Barbuda MP Trevor Walker stood alone on the opposition benches on Tuesday and said what no one on the government side was willing to acknowledge — that Antigua and Barbuda holds no negotiating leverage whatsoever over the United States on the third-country deportees issue, and that the Prime Minister’s posturing as a tough negotiator is a performance without substance.
“You don’t have no cards,” MP Walker told the House, directly addressing the Prime Minister and the government benches. “I beg your pardon. You have no cards. You’re begging the United States to accept some position because you have no cards. That is what it is.”
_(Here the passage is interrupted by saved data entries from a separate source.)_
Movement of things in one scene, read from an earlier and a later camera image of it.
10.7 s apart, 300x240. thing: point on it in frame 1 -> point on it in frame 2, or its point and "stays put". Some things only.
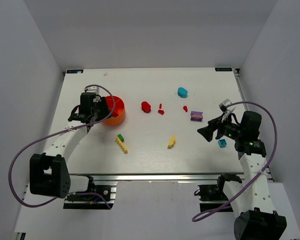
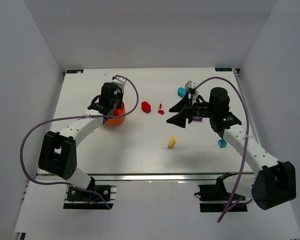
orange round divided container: (120, 110) stays put
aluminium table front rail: (148, 177) stays put
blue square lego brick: (222, 143) stays put
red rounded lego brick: (146, 107) stays put
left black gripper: (100, 110) -> (116, 100)
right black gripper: (217, 129) -> (189, 110)
The statement provoked visible displeasure from government members, but MP Walker would not yield. He repeated the phrase throughout his contribution — at least eight times — each time reinforcing the central argument that the government’s presentation of itself as standing firm against a superpower is a fiction the country cannot afford to indulge.
Why There Are No Cards
MP Walker did not simply assert the point. He built the case methodically, drawing on the current state of US-Antigua relations and the lived experience of ordinary Antiguans and Barbudans to demonstrate that the country’s negotiating position is, in practical terms, non-existent.
He began with the visa restrictions. Antigua and Barbuda and Dominica are currently subject to the most stringent visa measures applied to any Caribbean nation by the United States — measures that were in place before the deportee issue even arose. “So my question would be: if you’re placing this position, what is our proposed reciprocal arrangement? What is it?” MP Walker asked. The government offered no answer.
MP Walker then illustrated what the restrictions mean in human terms. He described arriving at Miami immigration after the April election, where an officer told him bluntly: “Sir, Antiguans and Barbudans are allowed a maximum of 30 days [in the US], no more.” He recounted the case of a businesswoman he knows personally — financially independent, supporting her son at a private American university — who applied for a visa and was denied. She now cannot visit her own child.
“I mentioned all these things just to show where we are,” MP Walker said.
The Comparison That Exposed the Posturing
The MP for Barbuda invoked one of the most public display of power asymmetry the world has recently witnessed to frame Antigua and Barbuda’s position. “I want to say to you, Mr. Speaker, the same thing that Donald Trump said to President Zelensky in the Oval Office: Antigua and Barbuda, you don’t have no cards. Watch your cards. Where your cards? Where your cards? You have no cards.”
The comparison was pointed. If the President of Ukraine — a nation at war, with a military of hundreds of thousands, receiving billions in Western support — was told to his face in the oval office that he held no cards. What does a twin-island nation of 100,000 people with no military, no strategic resources, and a small economy imagine it is holding?